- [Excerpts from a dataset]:
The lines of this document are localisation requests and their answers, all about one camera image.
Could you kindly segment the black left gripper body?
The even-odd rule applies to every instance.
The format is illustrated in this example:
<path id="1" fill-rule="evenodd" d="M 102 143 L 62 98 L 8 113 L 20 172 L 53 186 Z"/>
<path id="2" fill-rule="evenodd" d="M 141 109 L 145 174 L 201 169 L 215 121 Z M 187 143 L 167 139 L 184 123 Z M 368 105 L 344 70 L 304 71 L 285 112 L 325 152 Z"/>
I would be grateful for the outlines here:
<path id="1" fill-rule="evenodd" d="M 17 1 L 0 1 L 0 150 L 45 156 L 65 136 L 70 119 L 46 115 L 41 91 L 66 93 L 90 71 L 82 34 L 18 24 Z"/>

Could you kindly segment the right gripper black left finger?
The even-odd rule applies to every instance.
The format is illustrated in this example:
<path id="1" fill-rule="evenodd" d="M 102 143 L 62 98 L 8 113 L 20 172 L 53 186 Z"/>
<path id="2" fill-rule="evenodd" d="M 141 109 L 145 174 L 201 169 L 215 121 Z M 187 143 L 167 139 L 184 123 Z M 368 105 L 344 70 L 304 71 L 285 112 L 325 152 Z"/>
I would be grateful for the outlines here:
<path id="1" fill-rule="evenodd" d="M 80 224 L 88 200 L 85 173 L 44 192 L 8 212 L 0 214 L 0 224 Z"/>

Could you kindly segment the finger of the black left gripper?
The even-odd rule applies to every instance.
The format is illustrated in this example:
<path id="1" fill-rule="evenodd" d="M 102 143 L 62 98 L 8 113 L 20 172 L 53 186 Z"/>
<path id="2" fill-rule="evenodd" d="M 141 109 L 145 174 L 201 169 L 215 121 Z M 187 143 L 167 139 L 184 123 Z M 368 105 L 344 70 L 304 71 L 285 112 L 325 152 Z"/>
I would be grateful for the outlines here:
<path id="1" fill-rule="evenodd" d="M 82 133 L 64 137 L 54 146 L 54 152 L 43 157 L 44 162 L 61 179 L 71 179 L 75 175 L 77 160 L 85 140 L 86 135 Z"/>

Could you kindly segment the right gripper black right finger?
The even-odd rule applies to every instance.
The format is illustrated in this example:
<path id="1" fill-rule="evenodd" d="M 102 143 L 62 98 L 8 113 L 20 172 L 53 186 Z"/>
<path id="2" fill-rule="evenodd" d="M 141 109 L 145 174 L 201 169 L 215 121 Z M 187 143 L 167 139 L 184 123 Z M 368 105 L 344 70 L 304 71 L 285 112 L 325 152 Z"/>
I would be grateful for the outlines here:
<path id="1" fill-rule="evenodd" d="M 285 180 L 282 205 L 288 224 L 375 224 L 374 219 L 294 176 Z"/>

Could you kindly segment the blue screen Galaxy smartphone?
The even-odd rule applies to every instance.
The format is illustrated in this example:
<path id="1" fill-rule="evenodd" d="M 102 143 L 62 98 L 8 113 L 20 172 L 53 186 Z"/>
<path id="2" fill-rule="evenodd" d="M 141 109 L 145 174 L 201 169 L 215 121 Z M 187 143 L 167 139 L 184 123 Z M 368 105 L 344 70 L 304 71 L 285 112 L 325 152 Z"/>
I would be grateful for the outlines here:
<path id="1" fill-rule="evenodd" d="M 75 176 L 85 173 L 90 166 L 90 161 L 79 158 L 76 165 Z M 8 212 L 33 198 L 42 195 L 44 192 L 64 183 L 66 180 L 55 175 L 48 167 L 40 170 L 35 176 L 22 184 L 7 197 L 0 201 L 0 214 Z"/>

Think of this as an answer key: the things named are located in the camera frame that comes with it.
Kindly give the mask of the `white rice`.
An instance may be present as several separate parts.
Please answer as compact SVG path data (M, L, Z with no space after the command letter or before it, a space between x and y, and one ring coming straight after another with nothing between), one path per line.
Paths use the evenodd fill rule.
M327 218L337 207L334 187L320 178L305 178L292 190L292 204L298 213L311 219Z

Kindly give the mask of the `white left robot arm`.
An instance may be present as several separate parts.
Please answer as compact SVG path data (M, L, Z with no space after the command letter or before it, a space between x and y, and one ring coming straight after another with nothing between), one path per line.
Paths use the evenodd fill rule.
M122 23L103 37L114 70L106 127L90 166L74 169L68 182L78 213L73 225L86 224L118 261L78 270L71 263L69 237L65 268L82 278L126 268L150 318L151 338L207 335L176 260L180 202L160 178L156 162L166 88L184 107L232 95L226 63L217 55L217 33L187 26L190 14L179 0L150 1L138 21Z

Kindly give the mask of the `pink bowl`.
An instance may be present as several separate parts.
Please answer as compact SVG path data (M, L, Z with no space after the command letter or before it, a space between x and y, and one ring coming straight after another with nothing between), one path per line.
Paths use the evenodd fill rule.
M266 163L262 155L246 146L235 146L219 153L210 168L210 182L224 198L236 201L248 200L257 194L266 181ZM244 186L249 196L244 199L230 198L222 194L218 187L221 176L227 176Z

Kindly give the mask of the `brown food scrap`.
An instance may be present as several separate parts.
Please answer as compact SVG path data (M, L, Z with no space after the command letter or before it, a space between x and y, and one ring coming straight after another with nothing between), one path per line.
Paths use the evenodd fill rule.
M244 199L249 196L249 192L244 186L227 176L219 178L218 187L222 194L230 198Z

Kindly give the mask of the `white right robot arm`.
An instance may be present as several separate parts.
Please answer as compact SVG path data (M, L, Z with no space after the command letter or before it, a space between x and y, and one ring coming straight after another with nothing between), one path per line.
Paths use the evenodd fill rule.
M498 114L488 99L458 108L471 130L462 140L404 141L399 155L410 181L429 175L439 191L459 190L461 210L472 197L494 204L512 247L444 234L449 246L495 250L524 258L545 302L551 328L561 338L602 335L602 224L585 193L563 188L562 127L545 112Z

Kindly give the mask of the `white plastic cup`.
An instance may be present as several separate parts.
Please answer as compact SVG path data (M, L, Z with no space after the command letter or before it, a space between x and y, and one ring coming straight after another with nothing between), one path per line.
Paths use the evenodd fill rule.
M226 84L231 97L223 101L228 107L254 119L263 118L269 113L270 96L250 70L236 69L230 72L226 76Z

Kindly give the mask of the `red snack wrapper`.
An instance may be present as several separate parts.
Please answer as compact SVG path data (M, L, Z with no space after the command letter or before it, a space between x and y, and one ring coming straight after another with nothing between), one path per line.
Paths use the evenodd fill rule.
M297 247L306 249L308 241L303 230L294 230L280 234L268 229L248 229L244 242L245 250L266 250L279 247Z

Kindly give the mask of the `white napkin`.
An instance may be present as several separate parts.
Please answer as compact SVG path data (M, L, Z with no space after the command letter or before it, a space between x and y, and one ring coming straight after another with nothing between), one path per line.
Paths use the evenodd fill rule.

- [TASK REQUIREMENTS]: In full and word for word, restate the data.

- [COMPLETED TASK]:
The lines of this document are localisation requests and their answers, all about one camera image.
Could you kindly segment the black left gripper body?
The even-odd rule applies to every instance.
The format is illustrated in this example:
<path id="1" fill-rule="evenodd" d="M 102 143 L 62 98 L 8 113 L 20 172 L 53 186 Z"/>
<path id="2" fill-rule="evenodd" d="M 141 109 L 145 174 L 201 169 L 215 121 Z M 187 143 L 167 139 L 184 123 Z M 368 105 L 344 70 L 304 71 L 285 112 L 325 152 Z"/>
I would be grateful for the outlines here:
<path id="1" fill-rule="evenodd" d="M 17 1 L 0 1 L 0 150 L 45 156 L 65 136 L 70 119 L 46 115 L 41 91 L 66 93 L 90 71 L 82 34 L 18 24 Z"/>

Could you kindly segment the right gripper black left finger?
The even-odd rule applies to every instance.
The format is illustrated in this example:
<path id="1" fill-rule="evenodd" d="M 102 143 L 62 98 L 8 113 L 20 172 L 53 186 Z"/>
<path id="2" fill-rule="evenodd" d="M 141 109 L 145 174 L 201 169 L 215 121 Z M 187 143 L 167 139 L 184 123 Z M 368 105 L 344 70 L 304 71 L 285 112 L 325 152 Z"/>
I would be grateful for the outlines here:
<path id="1" fill-rule="evenodd" d="M 80 224 L 88 200 L 85 173 L 44 192 L 8 212 L 0 214 L 0 224 Z"/>

Could you kindly segment the finger of the black left gripper?
The even-odd rule applies to every instance.
The format is illustrated in this example:
<path id="1" fill-rule="evenodd" d="M 102 143 L 62 98 L 8 113 L 20 172 L 53 186 Z"/>
<path id="2" fill-rule="evenodd" d="M 141 109 L 145 174 L 201 169 L 215 121 Z M 187 143 L 167 139 L 184 123 Z M 368 105 L 344 70 L 304 71 L 285 112 L 325 152 Z"/>
I would be grateful for the outlines here:
<path id="1" fill-rule="evenodd" d="M 82 133 L 64 137 L 54 146 L 54 152 L 43 157 L 44 162 L 61 179 L 71 179 L 75 175 L 77 160 L 85 140 L 86 135 Z"/>

Could you kindly segment the right gripper black right finger?
The even-odd rule applies to every instance.
The format is illustrated in this example:
<path id="1" fill-rule="evenodd" d="M 102 143 L 62 98 L 8 113 L 20 172 L 53 186 Z"/>
<path id="2" fill-rule="evenodd" d="M 141 109 L 145 174 L 201 169 L 215 121 Z M 187 143 L 167 139 L 184 123 Z M 368 105 L 344 70 L 304 71 L 285 112 L 325 152 Z"/>
I would be grateful for the outlines here:
<path id="1" fill-rule="evenodd" d="M 285 180 L 282 205 L 288 224 L 375 224 L 374 219 L 294 176 Z"/>

Could you kindly segment the blue screen Galaxy smartphone?
The even-odd rule applies to every instance.
The format is illustrated in this example:
<path id="1" fill-rule="evenodd" d="M 102 143 L 62 98 L 8 113 L 20 172 L 53 186 Z"/>
<path id="2" fill-rule="evenodd" d="M 141 109 L 145 174 L 201 169 L 215 121 Z M 187 143 L 167 139 L 184 123 Z M 368 105 L 344 70 L 304 71 L 285 112 L 325 152 Z"/>
I would be grateful for the outlines here:
<path id="1" fill-rule="evenodd" d="M 75 176 L 85 173 L 90 166 L 90 161 L 79 158 L 76 165 Z M 8 212 L 33 198 L 42 195 L 44 192 L 64 183 L 66 180 L 55 175 L 48 167 L 40 170 L 35 176 L 22 184 L 7 197 L 0 201 L 0 214 Z"/>

Think of this as an answer key: the things named are located in the camera frame that comes with it.
Kindly give the mask of the `white rice`.
An instance may be present as several separate parts.
Please answer as compact SVG path data (M, L, Z with no space after the command letter or before it, a space between x and y, and one ring coming straight after another with nothing between), one path per line.
Paths use the evenodd fill rule.
M327 218L337 207L334 187L320 178L305 178L292 190L292 204L298 213L311 219Z

Kindly give the mask of the `white left robot arm`.
An instance may be present as several separate parts.
Please answer as compact SVG path data (M, L, Z with no space after the command letter or before it, a space between x and y, and one ring coming straight after another with nothing between), one path per line.
Paths use the evenodd fill rule.
M122 23L103 37L114 70L106 127L90 166L74 169L68 182L78 213L73 225L86 224L118 261L78 270L71 263L69 237L65 268L82 278L126 268L150 318L151 338L207 335L176 260L180 202L160 178L156 162L166 88L184 107L232 95L226 63L217 55L217 33L187 26L190 14L179 0L150 1L138 21Z

Kindly give the mask of the `pink bowl`.
An instance may be present as several separate parts.
Please answer as compact SVG path data (M, L, Z with no space after the command letter or before it, a space between x and y, and one ring coming straight after another with nothing between), one path per line.
Paths use the evenodd fill rule.
M266 163L262 155L246 146L235 146L219 153L210 168L210 182L224 198L236 201L248 200L257 194L266 181ZM244 186L249 196L244 199L230 198L222 194L218 187L221 176L227 176Z

Kindly give the mask of the `brown food scrap`.
An instance may be present as several separate parts.
Please answer as compact SVG path data (M, L, Z with no space after the command letter or before it, a space between x and y, and one ring coming straight after another with nothing between), one path per line.
Paths use the evenodd fill rule.
M244 199L249 196L249 192L244 186L227 176L219 178L218 187L222 194L230 198Z

Kindly give the mask of the `white right robot arm`.
An instance may be present as several separate parts.
Please answer as compact SVG path data (M, L, Z with no space after the command letter or before it, a space between x and y, and one ring coming straight after another with nothing between), one path per line.
Paths use the evenodd fill rule.
M498 114L488 99L458 108L471 130L462 140L404 141L399 155L410 181L429 175L439 191L459 190L461 210L472 197L494 204L512 247L444 234L449 246L495 250L524 258L545 302L551 328L561 338L602 335L602 224L585 193L563 188L562 127L545 112Z

Kindly give the mask of the `white plastic cup`.
An instance may be present as several separate parts.
Please answer as compact SVG path data (M, L, Z with no space after the command letter or before it, a space between x and y, and one ring coming straight after another with nothing between), one path per line.
Paths use the evenodd fill rule.
M226 84L231 97L223 101L228 107L254 119L263 118L269 113L270 96L250 70L236 69L230 72L226 76Z

Kindly give the mask of the `red snack wrapper`.
An instance may be present as several separate parts.
Please answer as compact SVG path data (M, L, Z with no space after the command letter or before it, a space between x and y, and one ring coming straight after another with nothing between), one path per line.
Paths use the evenodd fill rule.
M297 247L306 249L308 241L303 230L294 230L280 234L268 229L248 229L244 242L245 250L266 250L279 247Z

Kindly give the mask of the `white napkin`.
An instance may be present as several separate parts.
Please answer as compact SVG path data (M, L, Z with no space after the command letter or before it, a space between x and y, and one ring coming straight after another with nothing between), one path per line.
Paths use the evenodd fill rule.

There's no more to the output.